▶ _Task instructions_:
Search the material for the string "black" and reply with how many lines contain it, nothing else.

----------------

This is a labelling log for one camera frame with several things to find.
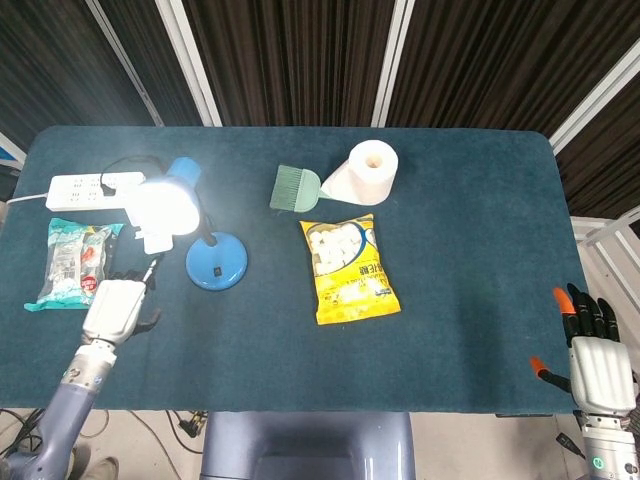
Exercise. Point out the white metal rack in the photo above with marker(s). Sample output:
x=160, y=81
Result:
x=607, y=235

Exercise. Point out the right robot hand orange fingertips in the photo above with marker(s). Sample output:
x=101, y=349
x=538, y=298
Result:
x=600, y=372

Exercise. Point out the yellow snack bag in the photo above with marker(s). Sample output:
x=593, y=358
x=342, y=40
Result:
x=350, y=272

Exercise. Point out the white plug adapter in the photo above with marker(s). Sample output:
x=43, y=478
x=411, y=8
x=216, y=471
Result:
x=157, y=244

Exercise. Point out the grey shoe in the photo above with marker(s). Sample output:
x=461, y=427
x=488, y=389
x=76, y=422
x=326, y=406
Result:
x=102, y=470

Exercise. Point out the blue white board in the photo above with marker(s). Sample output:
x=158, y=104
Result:
x=10, y=152

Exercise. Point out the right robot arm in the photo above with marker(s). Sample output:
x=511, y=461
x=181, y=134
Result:
x=612, y=445

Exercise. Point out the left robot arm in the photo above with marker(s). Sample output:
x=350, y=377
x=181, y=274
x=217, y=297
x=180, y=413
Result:
x=65, y=400

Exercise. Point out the small black floor device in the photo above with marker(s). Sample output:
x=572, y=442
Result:
x=569, y=444

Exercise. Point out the blue-grey robot torso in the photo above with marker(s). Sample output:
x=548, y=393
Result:
x=307, y=445

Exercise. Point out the blue desk lamp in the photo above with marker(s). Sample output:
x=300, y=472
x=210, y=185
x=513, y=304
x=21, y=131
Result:
x=167, y=205

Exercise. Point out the white power strip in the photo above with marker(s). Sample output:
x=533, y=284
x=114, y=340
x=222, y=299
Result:
x=80, y=190

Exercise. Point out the white partition post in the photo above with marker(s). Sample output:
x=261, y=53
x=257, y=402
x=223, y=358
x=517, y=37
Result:
x=595, y=97
x=189, y=65
x=125, y=65
x=392, y=65

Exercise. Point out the teal table mat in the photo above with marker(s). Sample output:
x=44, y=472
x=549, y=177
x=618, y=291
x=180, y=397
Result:
x=450, y=250

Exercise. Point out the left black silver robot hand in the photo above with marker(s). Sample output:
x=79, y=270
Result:
x=112, y=310

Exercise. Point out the teal snack package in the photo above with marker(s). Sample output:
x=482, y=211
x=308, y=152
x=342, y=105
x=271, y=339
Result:
x=70, y=260

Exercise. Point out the green brush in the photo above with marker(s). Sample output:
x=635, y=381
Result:
x=292, y=187

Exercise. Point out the white toilet paper roll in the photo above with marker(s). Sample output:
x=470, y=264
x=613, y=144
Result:
x=365, y=177

----------------

▶ _Response area_:
2